純粋なのは不死ばかり

文を隠すなら森。

Running on Karma『マッスルモンク』

 中盤まではゲラゲラ笑いながら楽しく観ていたのだが、終盤の転調と主人公の運命、映画全体のテーマの提示があまりにも重くて、物凄い読後感だった。何も言えなくなってしまうような。何しろ英題は『Running on Karma』なのだ。

 前半は肉襦袢を着たアンディ・ラウの超人アクションが楽しく、それこそアメコミ映画みたいな複数の悪役が出てきてそれを退治、改心させるような勧善懲悪展開が楽しいが、それすらも後半へのフックになっている。いやちょっと、ここまで深刻に仏教思想(とくに「因果応報」)と向き合った映画はなかなか観ない。常に国際的なアイデンティティを問うてきた香港映画だから、そしてジョニー・トーとワイ・カーファイだからこそ描けた内容だと思う。

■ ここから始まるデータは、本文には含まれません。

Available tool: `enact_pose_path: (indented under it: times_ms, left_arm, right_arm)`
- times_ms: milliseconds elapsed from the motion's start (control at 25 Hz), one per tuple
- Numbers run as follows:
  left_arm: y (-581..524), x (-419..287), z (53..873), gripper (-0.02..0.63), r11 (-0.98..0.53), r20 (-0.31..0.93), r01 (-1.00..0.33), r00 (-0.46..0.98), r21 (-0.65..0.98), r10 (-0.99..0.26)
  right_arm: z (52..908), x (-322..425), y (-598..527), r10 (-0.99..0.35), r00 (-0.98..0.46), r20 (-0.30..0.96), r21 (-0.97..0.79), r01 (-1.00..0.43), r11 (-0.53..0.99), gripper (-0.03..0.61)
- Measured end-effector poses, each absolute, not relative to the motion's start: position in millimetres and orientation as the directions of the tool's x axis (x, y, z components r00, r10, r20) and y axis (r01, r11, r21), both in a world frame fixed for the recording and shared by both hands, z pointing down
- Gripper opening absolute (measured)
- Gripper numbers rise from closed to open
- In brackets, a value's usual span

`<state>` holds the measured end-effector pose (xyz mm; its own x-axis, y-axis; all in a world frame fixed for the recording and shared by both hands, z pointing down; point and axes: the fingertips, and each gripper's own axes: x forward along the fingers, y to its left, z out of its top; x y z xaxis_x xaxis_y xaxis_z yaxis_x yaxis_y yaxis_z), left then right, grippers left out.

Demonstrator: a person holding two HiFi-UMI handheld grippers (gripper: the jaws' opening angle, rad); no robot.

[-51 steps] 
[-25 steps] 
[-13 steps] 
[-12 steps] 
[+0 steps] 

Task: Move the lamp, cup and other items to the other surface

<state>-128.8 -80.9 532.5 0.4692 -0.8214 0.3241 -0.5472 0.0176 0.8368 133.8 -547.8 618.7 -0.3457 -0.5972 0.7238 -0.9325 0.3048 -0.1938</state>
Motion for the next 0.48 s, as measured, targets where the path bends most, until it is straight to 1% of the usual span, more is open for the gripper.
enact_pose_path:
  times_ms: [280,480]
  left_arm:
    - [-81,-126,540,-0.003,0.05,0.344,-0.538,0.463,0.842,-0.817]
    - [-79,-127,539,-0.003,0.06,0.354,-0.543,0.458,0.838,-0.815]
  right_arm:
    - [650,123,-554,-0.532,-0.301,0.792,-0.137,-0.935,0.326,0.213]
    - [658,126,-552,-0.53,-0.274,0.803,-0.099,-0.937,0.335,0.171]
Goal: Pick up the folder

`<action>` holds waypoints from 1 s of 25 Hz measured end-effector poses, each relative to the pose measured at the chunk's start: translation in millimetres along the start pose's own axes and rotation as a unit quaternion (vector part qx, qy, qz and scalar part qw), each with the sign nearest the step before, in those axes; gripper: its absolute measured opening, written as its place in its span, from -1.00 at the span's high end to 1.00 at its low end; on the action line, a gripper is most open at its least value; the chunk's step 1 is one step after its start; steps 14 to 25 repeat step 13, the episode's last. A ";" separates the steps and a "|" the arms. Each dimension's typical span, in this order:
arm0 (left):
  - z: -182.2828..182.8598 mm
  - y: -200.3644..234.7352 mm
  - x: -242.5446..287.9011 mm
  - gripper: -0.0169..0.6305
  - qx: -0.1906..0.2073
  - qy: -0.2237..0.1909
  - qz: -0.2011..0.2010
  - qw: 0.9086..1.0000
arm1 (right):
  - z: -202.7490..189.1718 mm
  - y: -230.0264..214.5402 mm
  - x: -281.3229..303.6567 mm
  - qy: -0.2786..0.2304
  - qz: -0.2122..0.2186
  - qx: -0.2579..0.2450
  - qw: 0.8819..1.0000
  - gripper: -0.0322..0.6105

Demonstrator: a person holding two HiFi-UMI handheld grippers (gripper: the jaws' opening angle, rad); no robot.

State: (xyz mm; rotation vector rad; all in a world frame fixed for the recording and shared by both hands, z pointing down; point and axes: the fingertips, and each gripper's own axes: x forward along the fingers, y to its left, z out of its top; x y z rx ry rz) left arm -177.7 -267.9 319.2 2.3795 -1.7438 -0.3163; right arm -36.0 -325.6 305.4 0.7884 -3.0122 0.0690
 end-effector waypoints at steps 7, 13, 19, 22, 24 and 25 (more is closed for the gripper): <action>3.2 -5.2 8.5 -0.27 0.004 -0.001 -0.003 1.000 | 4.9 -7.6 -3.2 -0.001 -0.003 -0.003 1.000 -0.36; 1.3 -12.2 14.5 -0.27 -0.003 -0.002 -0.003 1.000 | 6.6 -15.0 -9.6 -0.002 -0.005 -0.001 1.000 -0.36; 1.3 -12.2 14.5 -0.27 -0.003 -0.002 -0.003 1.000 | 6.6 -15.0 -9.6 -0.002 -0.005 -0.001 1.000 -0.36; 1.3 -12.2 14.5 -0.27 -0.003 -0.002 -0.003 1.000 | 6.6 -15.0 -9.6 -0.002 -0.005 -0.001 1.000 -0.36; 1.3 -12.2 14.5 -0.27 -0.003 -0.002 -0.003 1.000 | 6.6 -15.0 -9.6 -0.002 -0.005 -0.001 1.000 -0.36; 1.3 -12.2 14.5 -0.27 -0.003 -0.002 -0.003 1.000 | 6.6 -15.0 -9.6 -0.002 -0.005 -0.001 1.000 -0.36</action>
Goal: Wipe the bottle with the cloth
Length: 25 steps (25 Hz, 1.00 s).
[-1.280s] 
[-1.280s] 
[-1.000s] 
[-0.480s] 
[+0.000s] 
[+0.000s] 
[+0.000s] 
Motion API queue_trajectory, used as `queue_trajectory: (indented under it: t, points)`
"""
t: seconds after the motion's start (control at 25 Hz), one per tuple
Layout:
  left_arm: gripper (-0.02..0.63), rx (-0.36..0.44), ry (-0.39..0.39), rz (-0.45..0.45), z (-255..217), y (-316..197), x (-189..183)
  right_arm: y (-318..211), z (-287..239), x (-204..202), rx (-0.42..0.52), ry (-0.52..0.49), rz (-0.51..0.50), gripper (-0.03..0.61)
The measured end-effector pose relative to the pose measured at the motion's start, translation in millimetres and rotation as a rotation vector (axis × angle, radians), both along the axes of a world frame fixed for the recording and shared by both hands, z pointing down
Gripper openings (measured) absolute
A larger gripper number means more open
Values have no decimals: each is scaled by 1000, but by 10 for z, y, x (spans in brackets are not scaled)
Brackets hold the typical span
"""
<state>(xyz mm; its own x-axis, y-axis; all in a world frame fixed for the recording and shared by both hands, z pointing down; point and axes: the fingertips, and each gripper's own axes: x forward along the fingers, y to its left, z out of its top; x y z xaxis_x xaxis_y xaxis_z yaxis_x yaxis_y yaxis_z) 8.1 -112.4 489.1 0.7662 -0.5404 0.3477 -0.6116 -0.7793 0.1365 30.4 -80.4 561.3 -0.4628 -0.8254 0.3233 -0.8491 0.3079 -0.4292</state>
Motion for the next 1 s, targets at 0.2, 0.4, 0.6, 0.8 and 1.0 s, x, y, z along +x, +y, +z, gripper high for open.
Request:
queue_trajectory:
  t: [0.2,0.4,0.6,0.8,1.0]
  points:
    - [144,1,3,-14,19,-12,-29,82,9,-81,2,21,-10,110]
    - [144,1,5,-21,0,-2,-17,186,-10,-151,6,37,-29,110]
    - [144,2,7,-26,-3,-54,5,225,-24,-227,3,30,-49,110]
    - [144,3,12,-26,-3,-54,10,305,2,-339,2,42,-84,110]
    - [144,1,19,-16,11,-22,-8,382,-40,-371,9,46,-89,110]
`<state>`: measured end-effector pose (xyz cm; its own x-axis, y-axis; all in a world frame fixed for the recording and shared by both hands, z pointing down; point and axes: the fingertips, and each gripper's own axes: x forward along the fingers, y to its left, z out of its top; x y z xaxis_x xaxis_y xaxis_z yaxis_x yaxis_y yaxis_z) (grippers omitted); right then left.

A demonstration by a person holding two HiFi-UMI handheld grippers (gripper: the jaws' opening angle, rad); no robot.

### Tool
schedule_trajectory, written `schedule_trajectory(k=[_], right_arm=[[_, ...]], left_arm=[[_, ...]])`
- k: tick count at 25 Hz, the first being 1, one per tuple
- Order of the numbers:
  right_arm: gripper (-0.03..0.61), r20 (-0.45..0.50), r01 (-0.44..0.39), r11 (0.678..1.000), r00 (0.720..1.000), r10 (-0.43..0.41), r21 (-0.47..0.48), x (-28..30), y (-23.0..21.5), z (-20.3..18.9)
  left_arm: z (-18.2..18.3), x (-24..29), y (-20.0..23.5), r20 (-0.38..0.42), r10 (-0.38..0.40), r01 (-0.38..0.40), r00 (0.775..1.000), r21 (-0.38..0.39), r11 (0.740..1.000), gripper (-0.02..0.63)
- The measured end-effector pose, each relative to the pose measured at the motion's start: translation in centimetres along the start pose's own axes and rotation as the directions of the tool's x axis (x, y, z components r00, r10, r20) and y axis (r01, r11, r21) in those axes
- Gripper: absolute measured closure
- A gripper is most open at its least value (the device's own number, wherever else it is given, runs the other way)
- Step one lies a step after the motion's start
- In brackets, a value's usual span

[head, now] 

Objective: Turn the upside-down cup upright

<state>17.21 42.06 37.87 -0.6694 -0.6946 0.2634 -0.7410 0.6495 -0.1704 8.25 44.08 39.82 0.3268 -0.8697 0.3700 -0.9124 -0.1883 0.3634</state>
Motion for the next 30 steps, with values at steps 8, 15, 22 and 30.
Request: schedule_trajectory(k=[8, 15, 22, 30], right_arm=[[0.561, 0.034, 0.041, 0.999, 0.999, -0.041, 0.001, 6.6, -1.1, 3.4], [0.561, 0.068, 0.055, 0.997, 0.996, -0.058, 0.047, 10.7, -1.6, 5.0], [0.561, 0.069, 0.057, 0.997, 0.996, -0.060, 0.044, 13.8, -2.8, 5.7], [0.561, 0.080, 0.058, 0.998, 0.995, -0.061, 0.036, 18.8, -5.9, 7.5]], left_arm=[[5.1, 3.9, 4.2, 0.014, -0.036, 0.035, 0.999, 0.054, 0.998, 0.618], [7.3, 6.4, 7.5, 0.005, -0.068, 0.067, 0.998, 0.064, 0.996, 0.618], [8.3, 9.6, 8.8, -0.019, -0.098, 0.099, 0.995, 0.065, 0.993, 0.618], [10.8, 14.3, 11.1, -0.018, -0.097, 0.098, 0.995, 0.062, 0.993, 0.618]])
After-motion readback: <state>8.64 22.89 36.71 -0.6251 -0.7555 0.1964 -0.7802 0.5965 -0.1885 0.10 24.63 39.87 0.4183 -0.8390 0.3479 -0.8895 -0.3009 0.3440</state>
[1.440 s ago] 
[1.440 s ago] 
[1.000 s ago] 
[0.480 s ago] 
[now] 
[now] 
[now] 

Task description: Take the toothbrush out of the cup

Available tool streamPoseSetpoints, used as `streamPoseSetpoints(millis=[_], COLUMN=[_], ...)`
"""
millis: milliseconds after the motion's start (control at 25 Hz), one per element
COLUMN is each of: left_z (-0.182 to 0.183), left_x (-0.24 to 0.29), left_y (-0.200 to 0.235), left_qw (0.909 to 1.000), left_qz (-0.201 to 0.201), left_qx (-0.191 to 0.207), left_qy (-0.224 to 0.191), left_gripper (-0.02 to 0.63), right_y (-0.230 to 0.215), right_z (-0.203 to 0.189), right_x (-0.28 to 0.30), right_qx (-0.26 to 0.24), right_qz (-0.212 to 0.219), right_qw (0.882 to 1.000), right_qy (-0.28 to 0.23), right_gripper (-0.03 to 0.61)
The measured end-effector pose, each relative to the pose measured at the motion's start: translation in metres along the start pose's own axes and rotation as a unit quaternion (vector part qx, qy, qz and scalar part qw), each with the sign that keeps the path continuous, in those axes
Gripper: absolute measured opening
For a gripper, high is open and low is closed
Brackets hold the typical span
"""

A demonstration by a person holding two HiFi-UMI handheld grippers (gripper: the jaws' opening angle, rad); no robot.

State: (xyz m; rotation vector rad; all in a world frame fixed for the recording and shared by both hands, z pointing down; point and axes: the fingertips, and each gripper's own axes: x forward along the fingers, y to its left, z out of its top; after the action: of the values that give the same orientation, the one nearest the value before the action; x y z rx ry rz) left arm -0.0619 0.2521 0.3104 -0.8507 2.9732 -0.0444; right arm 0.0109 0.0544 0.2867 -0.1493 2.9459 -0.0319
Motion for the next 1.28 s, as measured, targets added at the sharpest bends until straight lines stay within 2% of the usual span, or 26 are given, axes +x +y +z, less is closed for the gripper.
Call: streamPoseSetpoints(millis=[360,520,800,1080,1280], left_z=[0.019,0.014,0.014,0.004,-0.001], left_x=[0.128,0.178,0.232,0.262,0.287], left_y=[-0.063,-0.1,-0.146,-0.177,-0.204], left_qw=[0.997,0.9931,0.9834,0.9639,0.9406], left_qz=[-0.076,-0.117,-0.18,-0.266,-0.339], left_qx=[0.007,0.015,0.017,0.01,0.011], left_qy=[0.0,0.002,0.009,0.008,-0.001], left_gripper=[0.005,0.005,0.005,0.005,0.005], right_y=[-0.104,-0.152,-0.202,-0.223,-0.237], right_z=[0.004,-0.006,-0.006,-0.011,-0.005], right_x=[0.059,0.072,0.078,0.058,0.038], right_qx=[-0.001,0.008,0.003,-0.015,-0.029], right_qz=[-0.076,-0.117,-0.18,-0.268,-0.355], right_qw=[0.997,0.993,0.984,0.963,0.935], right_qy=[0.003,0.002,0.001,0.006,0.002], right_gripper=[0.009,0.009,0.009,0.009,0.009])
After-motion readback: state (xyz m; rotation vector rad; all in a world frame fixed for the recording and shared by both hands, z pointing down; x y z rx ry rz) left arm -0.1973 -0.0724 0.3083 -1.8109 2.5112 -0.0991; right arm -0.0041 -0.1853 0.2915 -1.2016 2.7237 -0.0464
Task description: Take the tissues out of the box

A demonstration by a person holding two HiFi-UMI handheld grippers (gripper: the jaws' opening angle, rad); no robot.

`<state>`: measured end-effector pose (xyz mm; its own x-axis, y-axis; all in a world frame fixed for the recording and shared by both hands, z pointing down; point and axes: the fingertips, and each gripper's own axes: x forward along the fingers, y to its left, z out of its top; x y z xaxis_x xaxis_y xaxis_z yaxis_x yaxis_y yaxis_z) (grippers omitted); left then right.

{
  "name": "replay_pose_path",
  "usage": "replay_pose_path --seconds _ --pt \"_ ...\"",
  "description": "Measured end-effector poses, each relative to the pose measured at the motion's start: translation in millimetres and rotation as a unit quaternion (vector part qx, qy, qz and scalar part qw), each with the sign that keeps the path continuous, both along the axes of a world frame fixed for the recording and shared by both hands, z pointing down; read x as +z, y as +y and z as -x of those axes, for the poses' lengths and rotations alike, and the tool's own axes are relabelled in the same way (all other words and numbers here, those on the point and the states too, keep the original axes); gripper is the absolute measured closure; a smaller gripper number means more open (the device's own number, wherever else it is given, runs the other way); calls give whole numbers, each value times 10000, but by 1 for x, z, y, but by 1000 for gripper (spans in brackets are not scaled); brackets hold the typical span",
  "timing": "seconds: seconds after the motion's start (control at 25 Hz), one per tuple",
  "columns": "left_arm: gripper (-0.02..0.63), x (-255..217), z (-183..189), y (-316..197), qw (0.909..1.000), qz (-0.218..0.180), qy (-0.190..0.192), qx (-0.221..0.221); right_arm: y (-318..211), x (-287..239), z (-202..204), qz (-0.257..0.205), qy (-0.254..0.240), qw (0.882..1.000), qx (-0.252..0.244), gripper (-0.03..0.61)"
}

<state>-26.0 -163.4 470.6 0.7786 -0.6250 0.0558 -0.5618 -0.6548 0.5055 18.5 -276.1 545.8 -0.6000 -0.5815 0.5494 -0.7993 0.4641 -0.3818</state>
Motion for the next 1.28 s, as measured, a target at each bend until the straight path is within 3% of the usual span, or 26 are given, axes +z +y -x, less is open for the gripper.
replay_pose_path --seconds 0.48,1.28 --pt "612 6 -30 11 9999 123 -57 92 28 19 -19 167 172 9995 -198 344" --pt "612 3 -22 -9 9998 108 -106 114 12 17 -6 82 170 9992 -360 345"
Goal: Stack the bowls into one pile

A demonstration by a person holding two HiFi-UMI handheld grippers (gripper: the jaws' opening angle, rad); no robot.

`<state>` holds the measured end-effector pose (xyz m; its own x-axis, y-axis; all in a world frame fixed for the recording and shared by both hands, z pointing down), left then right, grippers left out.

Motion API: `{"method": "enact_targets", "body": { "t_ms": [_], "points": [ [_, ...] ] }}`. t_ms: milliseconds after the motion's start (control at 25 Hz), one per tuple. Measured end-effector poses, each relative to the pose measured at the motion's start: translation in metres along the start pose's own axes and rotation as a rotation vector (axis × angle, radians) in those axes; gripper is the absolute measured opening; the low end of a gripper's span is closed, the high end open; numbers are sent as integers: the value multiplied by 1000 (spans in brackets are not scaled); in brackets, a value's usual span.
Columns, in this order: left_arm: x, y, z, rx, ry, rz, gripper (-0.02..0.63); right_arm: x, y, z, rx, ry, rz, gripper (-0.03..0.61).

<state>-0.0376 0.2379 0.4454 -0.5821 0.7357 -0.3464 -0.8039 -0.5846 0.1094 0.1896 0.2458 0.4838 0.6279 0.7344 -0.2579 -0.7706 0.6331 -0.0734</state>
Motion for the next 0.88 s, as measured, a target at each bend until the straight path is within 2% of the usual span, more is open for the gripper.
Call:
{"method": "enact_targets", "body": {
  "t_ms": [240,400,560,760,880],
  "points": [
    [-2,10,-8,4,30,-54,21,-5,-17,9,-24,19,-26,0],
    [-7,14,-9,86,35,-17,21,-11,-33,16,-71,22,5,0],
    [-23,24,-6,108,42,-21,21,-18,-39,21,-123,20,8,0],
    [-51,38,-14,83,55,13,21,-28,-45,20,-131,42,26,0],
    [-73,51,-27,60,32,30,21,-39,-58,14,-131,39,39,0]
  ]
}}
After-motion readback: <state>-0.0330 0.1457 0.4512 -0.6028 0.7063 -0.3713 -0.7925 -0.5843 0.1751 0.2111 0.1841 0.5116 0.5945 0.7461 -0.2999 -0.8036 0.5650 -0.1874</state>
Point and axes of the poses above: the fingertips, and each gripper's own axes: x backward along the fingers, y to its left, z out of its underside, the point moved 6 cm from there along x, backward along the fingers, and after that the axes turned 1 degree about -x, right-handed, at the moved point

このコンビが続いて『MAD探偵』を制作していることが非常に腑に落ちる。

 ギャグの連発、ヒーロー映画としての側面、そしてそれを脱構築するかのような東洋的解釈と、観ていてすごい連想したのはチャウ・シンチーの『チャイニーズ・オデッセイ』二作(完全に前編後編で制作されているのでセットで観た)。あれもずっと笑って観ていたのに最後はめちゃくちゃ泣かされてしまった。やっぱり香港映画をもっと観ていきたい。昔『バーフバリ』のタイミングでインド映画にハマり、『PK』という本当に大切な作品に出会うことができた。これからはゆっくりと香港映画の旅に出ようと思う。